Preferir un objeto a otro, tal persona a tal otra, es algo común debajo del sol. Las predilecciones están arraigadas en el hombre desde que mora en la tierra: son naturales, humanas; no se pueden impedir.
Usted es libre de escoger tal paisaje a tal otro y de gustar particularmente, entre múltiples cosas de igual naturaleza o diferentes, aquella que le satisfaga a usted mejor. Y si le digo que a tal cuadro que a usted le encanta, prefiero otro que es especialmente de mi agrado, por eso no le indispondrá, porque la variedad de preferencias y de gustos es infinita.
Sin embargo, en determinados casos existen motivos para examinar seriamente las razones de nuestras inclinaciones, principalmente cuando se trata de las personas, y comprobaremos entonces que, en tales preferencias, puede haber algo condenable que emana de nuestros corazones egoístas y vanidosos, por lo que no debemos dejarnos gobernar por ellas.
Si Jacob tenía una preferencia muy legitima por su hijo José, Isaac por otra parte, amaba más bien a Esaú que a Jacob, simplemente porque la caza era su vianda. Sus predilecciones eran carnales, demasiado humanas, diremos. Todas no son tan bajas en apariencias, pero no obstante participan de esa naturaleza egoísta que está en nosotros, enteramente llena de orgullo. Por ejemplo, ellas pueden hacerme escoger tal joven como amigo, no solamente porque me es simpático o porque haya en él lo que responda a mis gustos (lo que se asemeja ¿no se asocia naturalmente?), sino también porque puede halagarme, y éste es un punto esencial respecto al cual debemos velar.
La verdadera y útil amistad, según Dios, debe elevarse por encima de las inclinaciones puramente humanas, por encima del espíritu de clase y de partido que caracteriza a nuestros tiempos y divide a la gente. La amistad desnaturalizada, que no merece el nombre de cristiana, nos aísla del conjunto de nuestros hermanos y nos lleva, por una cuestión de preferencia demasiado interesada, a agradarnos a nosotros mismos y a satisfacer nuestros gustos en la elección de aquellos a quienes quisiéramos asociarnos.

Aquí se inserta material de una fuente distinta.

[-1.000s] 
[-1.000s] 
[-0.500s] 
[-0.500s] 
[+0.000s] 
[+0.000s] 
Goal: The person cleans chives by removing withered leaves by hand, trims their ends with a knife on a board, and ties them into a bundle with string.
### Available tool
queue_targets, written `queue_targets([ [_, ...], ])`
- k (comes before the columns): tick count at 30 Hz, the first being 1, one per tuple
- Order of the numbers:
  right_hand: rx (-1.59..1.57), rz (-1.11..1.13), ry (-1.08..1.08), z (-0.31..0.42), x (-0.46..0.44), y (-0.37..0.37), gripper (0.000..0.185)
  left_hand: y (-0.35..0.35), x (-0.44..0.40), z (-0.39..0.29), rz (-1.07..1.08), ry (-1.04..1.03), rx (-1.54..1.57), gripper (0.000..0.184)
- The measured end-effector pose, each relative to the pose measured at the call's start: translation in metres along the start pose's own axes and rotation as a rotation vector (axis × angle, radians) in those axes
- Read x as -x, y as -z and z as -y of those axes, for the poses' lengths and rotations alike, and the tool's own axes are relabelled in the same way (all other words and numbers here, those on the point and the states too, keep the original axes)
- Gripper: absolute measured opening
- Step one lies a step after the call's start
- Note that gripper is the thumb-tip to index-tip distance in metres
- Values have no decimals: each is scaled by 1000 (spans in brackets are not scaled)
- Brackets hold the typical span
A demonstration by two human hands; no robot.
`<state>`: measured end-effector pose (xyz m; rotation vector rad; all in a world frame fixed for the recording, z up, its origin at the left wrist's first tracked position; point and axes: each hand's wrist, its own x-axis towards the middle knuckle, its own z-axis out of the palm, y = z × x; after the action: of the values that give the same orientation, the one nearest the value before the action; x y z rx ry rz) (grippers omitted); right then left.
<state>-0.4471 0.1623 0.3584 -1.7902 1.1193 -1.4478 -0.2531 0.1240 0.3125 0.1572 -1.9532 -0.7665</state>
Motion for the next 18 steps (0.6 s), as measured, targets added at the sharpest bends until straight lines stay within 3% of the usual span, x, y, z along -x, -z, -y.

Ahora bien, debemos propender a pasar por alto lo que es propio del hombre en la carne y aplicarnos a amar indistintamente y sin espíritu de partido: “ Nada hagáis por contienda o por vanagloria; antes bien con humildad, estimando cada uno a los demás como superiores a él mismo” (Filipenses 2:3).
Evitemos asimismo las comparaciones que pueden ser peligrosas y seamos prudentes al cotejar a nuestros hermanos, tanto jóvenes como de más edad, no apresurándonos a formular una apreciación recalcando que preferimos tal hermano a tal otro.
Usted admira, con razón, la rosa magnífica de perfume embriagante, pero no olvide que Dios puso igualmente su gloria en la humilde florecilla que su pie huella. No compare usted, o bien compare sabiamente y aprecie cada cosa en su lugar en la admirable diversidad que le ofrece la maravillosa creación de Dios, en su unidad. Y esta sorprendente diversidad en la unidad se halla en los dones del Señor y en el Cuerpo que es uno, donde cada miembro debe estimarse en su sitio. ¿Por qué cotejar la mano con el pie puesto que tienen una función diferente? Y ¿por qué uno se llamaría del nombre de Pablo y el otro de Apolos? “Que no haya desavenencia en el cuerpo, sino que los miembros todos se preocupen los unos por los otros” (1 Corintios 12:25).
¡Cuán grandes y bellas son las lecciones del amor divino que se interesa en lo que es pequeño y menospreciable! Y ¡cuán mezquinas y frágiles son, la mayoría de las veces, nuestras predilecciones tan pequeñas frente a ese amor que nos inunda! Generalmente están basadas sobre lo que el hombre valora: lo exterior, las cualidades naturales, el talento, el dinero y nos dejan ignorantes en cuanto a las virtudes ocultas en aquellos a quienes apreciamos poco y que, por el hecho de ser frágiles, sufren la influencia de todos los vientos de murmuraciones y zozobran fácilmente las disensiones, las querellas, y hasta el odio.
Por esto, persigamos más bien las cosas que tienden a la paz y a la edificación mutua y no insistamos sobre las razones excelentes que tengamos para querer más a una persona que a otra, ocultando quizá en nuestras palabras o en nuestros corazones algún menosprecio secreto hacia aquellos a quienes humillamos.
Pero si, después de todo quisiéramos cultivar las preferencias, inclinémonos entonces con predilección hacia los abandonados, hacia los hermanos que cuentan con menos privilegios entre nosotros, no olvidando, sin embargo, a los demás: “Unánimes entre vosotros; no altivos, sino asociándoos con los humildes” (Romanos 12:16).